William Brent Allen, 55, always intended to make a career of journalism. He majored in journalism and spent several years working in the profession. But it is his current role as a mentor and advisor to budding journalists at East Mecklenburg High School that is his true calling.
“My love,” he says, “is scholastic journalism.”
After earning a degree in journalism from the University of North Carolina at Chapel Hill in 1979 (“I’m a Tarheel born and bred,” Allen says), he began his career at the Atlanta Journal Constitution.
He started as a copy editor and was promoted to Assistant Editor for National and International News and also served as the paper’s gossip columnist.

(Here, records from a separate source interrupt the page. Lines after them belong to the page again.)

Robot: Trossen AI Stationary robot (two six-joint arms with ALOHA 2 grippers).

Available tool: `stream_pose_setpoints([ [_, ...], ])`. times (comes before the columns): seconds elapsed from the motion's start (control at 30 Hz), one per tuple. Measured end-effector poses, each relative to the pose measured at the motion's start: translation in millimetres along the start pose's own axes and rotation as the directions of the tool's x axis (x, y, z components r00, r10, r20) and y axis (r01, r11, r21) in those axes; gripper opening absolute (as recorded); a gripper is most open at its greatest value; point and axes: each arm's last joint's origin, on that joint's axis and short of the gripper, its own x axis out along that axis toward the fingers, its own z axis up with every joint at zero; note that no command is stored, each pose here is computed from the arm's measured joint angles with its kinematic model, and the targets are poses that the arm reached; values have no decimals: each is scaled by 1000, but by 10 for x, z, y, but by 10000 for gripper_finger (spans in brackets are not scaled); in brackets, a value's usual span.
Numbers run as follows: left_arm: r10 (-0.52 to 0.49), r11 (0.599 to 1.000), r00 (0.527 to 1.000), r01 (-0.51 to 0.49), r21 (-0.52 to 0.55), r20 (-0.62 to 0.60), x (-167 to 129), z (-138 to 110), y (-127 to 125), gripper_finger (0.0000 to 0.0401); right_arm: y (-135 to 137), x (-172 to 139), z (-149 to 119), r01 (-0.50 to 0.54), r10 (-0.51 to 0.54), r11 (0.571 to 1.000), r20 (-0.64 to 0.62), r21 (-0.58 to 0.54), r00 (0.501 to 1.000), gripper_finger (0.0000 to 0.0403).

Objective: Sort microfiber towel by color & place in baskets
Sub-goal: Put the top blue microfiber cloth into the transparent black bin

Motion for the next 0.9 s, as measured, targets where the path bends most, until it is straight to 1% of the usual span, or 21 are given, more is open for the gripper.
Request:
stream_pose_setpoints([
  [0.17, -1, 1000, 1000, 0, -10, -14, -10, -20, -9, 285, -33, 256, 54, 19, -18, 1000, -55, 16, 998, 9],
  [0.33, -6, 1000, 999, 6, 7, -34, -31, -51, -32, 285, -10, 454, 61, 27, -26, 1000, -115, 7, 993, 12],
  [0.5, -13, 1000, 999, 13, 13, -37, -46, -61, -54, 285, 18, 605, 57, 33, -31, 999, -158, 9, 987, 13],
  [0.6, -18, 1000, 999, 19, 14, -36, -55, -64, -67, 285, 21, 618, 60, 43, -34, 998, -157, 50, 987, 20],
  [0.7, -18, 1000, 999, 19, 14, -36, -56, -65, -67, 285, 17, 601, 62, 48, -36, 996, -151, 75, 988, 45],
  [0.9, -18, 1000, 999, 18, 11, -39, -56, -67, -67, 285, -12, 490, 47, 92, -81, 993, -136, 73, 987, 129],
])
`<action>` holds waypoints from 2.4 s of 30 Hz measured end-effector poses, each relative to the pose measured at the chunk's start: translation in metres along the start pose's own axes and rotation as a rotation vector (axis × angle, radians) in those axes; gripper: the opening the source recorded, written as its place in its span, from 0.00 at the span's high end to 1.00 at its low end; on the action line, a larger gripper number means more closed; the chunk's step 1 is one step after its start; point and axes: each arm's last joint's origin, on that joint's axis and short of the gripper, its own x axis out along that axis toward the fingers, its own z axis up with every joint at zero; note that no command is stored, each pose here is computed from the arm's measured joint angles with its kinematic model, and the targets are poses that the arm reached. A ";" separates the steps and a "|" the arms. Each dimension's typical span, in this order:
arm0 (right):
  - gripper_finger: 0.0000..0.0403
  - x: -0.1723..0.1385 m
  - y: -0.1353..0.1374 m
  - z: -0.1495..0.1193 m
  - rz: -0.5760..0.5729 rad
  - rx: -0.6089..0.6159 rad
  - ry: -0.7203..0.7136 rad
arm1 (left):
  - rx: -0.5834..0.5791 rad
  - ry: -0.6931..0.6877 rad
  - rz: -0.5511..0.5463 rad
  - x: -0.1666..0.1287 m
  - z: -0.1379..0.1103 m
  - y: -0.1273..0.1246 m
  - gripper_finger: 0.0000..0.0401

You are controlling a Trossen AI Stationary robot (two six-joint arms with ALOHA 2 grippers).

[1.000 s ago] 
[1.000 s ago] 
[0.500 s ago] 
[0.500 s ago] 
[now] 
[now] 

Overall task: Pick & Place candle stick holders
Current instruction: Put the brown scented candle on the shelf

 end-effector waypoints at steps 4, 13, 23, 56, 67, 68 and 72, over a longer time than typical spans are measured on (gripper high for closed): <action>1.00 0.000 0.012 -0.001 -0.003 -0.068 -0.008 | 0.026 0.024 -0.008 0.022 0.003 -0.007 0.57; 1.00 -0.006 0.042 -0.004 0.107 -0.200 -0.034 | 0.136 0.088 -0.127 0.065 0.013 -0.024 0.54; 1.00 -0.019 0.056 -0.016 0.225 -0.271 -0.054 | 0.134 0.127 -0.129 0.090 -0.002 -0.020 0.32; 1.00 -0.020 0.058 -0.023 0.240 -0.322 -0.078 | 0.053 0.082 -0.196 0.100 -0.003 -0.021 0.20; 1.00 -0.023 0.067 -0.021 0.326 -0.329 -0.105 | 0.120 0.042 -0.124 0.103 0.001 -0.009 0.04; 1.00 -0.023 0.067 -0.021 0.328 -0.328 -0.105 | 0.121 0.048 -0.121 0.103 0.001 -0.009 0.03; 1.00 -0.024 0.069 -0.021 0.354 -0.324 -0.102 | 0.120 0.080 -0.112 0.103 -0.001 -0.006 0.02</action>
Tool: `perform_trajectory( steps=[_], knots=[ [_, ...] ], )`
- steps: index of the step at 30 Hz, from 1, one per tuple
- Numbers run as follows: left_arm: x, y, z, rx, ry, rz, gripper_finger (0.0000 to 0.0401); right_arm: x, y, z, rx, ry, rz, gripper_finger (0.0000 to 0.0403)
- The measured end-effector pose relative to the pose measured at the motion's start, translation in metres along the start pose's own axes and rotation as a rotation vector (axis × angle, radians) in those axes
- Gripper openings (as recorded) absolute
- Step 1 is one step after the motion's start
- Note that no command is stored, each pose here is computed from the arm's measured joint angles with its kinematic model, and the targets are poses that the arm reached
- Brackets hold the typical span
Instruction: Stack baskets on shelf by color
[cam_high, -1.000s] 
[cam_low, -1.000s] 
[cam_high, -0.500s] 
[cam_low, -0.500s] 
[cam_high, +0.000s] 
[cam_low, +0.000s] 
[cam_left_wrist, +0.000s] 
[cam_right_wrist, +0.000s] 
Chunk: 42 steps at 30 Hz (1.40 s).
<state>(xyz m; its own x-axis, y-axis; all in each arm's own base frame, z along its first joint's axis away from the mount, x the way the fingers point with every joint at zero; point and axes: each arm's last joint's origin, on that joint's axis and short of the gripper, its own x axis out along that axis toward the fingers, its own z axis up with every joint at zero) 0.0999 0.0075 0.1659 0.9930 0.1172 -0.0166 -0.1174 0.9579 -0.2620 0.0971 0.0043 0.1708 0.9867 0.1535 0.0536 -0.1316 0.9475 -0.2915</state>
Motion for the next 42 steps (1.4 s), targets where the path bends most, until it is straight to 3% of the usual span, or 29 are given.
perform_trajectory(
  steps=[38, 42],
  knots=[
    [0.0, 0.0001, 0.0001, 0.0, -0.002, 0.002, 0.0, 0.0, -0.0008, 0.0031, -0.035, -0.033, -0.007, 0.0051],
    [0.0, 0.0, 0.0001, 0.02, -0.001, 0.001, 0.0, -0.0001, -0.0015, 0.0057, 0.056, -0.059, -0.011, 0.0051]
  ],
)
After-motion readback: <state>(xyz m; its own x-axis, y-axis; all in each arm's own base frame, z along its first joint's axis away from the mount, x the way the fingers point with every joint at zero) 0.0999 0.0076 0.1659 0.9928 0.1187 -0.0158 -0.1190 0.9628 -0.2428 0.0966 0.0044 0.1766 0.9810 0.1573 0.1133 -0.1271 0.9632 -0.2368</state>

“I wrote about people in the news in a funny way,” Allen recalls. “I made lots of puns.”
After four years, Allen was ready for a change. A big change.
He moved to Ecuador, where he pursued social mission work. He worked with a Christian Mission organization and taught English as a Second Language classes while also counseling street children. He started a family and spent 18 years in South America.
Allen returned to the United States in December 2001 for his daughters’ education. He settled in Charlotte but he couldn’t afford to return to his journalism career because he had been away from it for too long and he would have to start again in an entry-level position.
He turned instead to teaching, starting at Independence High School as a Spanish teacher before moving to East Meck in 2004.
Allen still teaches Spanish, but his true passion in 2006, when he started as the school’s newspaper advisor. The Eagle has been in existence for more than 55 years, but Allen added an online newspaper in 2009 and has added several journalism classes to his teaching roster.
Under his leadership, the paper and several of its student writers and editors have won regional and national recognition and awards. It is a direction Allen intends to pursue even more in coming years and has set his sights on several national competitions.
In addition to his advisory role at East Meck, Allen has also become involved with promoting high school journalism across the state. He serves as the president of the N.C. Scholastic Media Advisors’ Association, which helps set up and run workshops around the state and promotes high school journalism.
Allen encourages his staff of students to attend the summer N.C. Scholastic Media Institute, where they learn the basics of layout, news reporting, online and broadcast journalism, and design.
Allen takes his role seriously.
“My goal,” he says, “is to try to stay out of their way as much as possible.”
It is sometimes difficult not to intercede, but he wants them to struggle through deadlines and getting the paper laid out properly on their own because, he says, “at the end of the day, I want them to know they did it.”
Next year, they will be doing it on their own with a combined staff of 13. There will be an editor in chief of both print (that will be my daughter, Hannah Lieberman, a junior) and one for the online paper, Mario Augostinovic, with two different staffs.
Allen is trying to develop a program, with 23 students signed up for his introductory journalism class. He is hoping all of his students will learn skills “they can use in college and beyond.”